On Smell
Imagine it’s Circa 2050 — Apple has just announced its revolutionary iPhone Scent for $2,500 and Google being the fast follower is getting ready to release the Google Aroma. The Samsung Kimchi and the Ultra cheap Xiomi Wen are soon to hit the market. Apple’s new “Smelloji” has taken the world by storm and people have just started transmitting their favorite smells across continents.
Virtual reality with smell is just beginning to revolutionize the gaming industry. Machine learning is helping fire stations use wireless smoke alarms to determine if there is a real fire or just burnt food that caused the smoke alarm to go off. Wireless car fresheners at $9.99 with natural odors transmitted from remote corners of the world have become the hottest Christmas gifts of the year.
New Apps with a collection of smells from across the world are getting a million downloads a day. Perfume manufacturers, candle makers and retailers selling these products are having their Kodak moment. 5D movies with pictures, motion and smell are beginning to revive the movie theater market while furniture manufacturers are partnering with phone manufacturers to bring the 5D effect to your media room.
You can now start saving your own favorite smells and those of your loved ones and your pets. New research has revealed that this alone has helped people cope better with losses of their loved ones. Restaurants have just started to use location based data by sending smell alerts to all customers in the vicinity. Even the whoopee cushion has been improvised to include a smell bomb in it. Now you can imagine how different the world could be then.
If you have read my favorite Nobel Laureate’s — “Surely, You’re Joking Mr. Feynman” you probably have a whiff of what I am about to discuss. Feynman famous for his cranky experiments once actually tried to blindfold himself while he was hospitalized to see if he could sense his wife coming into the room. Our sense of smell is what we don’t talk about much and is probably not developed or used as much as other senses.
Can we smell our loved ones? How many distinct smells can we identify? Why is it there is no smell equivalent of a wine tasting class? How come our pets have a more advanced ability to smell than us? If we put ourselves to the smell test like Feynman, what do you think we will find? Since we can’t live without breathing don’t you think our smell ought to be our most advanced sensory perception.
It’s not that we can’t remember smells. I can remember the smell of rotten cauliflower in the food trucks at the transportation service outside my primary school. I distinctly remember the stench of a cat being roasted by the Nari Koravas outside my high school classroom, and the stench of the trash on the streets while I walked on the streets in my hometown. Interestingly it appears that my memory has recorded the bad smells (badhboos) more as a Pavlovian reflex so it would be easy for me to avoid. Of course we remember the aromas from our favorite foods.
But why then can’t we smell our loved ones. Think of someone you knew can you remember how they smelled. We remember how they looked, we can hear their voices and might even remember the feeling of their touch. But why can’t we recollect their odor. Is it because we don’t try to smell them like we smell our foods or is it because people don’t have a natural odor.

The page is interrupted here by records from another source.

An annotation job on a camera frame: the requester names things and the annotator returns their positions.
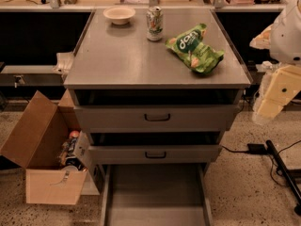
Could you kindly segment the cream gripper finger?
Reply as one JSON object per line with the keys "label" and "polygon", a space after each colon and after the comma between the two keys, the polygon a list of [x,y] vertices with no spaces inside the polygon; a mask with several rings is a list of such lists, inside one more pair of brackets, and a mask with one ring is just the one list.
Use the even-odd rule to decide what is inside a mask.
{"label": "cream gripper finger", "polygon": [[249,46],[260,50],[269,49],[271,28],[271,25],[267,26],[258,36],[251,40]]}
{"label": "cream gripper finger", "polygon": [[253,106],[252,120],[257,124],[273,120],[300,91],[300,66],[286,65],[267,72],[261,81],[260,96]]}

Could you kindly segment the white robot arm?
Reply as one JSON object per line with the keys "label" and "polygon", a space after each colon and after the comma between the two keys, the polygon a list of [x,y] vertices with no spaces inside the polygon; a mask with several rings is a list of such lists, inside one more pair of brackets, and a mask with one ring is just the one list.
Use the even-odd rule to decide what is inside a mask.
{"label": "white robot arm", "polygon": [[301,1],[290,0],[249,45],[268,49],[270,57],[279,62],[277,69],[268,70],[263,76],[253,105],[252,120],[264,125],[301,91]]}

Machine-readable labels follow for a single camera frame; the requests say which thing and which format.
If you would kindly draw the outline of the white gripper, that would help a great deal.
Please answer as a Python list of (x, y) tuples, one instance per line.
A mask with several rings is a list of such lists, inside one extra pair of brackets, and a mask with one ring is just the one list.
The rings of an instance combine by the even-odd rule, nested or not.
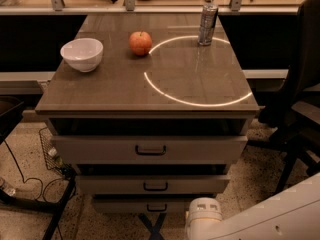
[(205, 236), (213, 232), (213, 226), (221, 221), (221, 207), (216, 199), (194, 199), (189, 205), (186, 218), (186, 240), (204, 240)]

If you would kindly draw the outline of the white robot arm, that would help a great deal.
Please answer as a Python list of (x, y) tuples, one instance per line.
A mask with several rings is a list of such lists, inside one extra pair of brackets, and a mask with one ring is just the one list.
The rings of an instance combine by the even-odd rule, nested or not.
[(320, 173), (225, 220), (215, 199), (194, 199), (185, 239), (320, 240)]

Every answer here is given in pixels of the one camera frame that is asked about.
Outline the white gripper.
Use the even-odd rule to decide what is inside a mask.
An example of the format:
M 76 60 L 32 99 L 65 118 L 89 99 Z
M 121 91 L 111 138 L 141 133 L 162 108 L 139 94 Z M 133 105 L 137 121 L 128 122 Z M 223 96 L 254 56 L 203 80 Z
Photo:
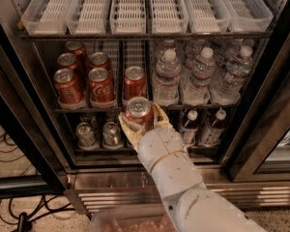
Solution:
M 152 101 L 151 105 L 154 111 L 154 130 L 148 131 L 144 125 L 130 121 L 124 112 L 118 115 L 122 131 L 149 173 L 167 157 L 188 155 L 182 136 L 173 130 L 167 114 L 156 102 Z

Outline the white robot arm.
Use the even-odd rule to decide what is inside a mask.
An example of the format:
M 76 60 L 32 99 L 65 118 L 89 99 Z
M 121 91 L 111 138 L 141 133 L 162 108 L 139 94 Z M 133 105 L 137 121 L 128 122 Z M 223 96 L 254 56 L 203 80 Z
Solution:
M 134 97 L 118 119 L 139 161 L 153 178 L 177 232 L 267 232 L 206 188 L 182 136 L 157 103 Z

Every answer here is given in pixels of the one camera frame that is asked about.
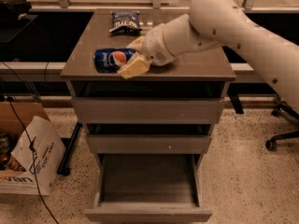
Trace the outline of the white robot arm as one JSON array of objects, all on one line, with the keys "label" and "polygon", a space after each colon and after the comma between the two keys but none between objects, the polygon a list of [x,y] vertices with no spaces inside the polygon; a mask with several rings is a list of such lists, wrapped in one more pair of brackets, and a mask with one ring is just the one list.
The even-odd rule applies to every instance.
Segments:
[{"label": "white robot arm", "polygon": [[244,59],[294,111],[299,112],[299,46],[256,24],[233,0],[192,0],[190,9],[150,29],[129,47],[135,54],[118,73],[140,76],[151,65],[226,46]]}]

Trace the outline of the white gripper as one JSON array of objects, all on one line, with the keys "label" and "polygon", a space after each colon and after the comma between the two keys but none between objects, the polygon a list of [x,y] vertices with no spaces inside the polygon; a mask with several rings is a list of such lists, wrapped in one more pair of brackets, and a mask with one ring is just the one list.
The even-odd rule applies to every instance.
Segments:
[{"label": "white gripper", "polygon": [[128,49],[141,48],[140,52],[144,56],[139,53],[134,54],[128,63],[119,69],[118,74],[121,77],[128,79],[147,73],[150,70],[150,62],[156,66],[164,66],[175,60],[164,43],[163,31],[164,24],[161,23],[127,46]]}]

Babies and infants I conjecture can remember their mothers smell due to their closeness to their moms. But as they grow older and become grown men or women maybe they never have that closeness with another being. Also along the way their ability to recognize the odor of a human probably diminishes due to it being used very seldom.
Should we wait for the Apple’s IPhone Scent or should we invest time in trying to get a whiff of our loved ones and storing that perception in our brains so we can distinctly recollect and remember. Just to see them, hear them and feel their touch without their smell deprives us of a full experience. Why wait for Circa 2050, let’s start that journey now.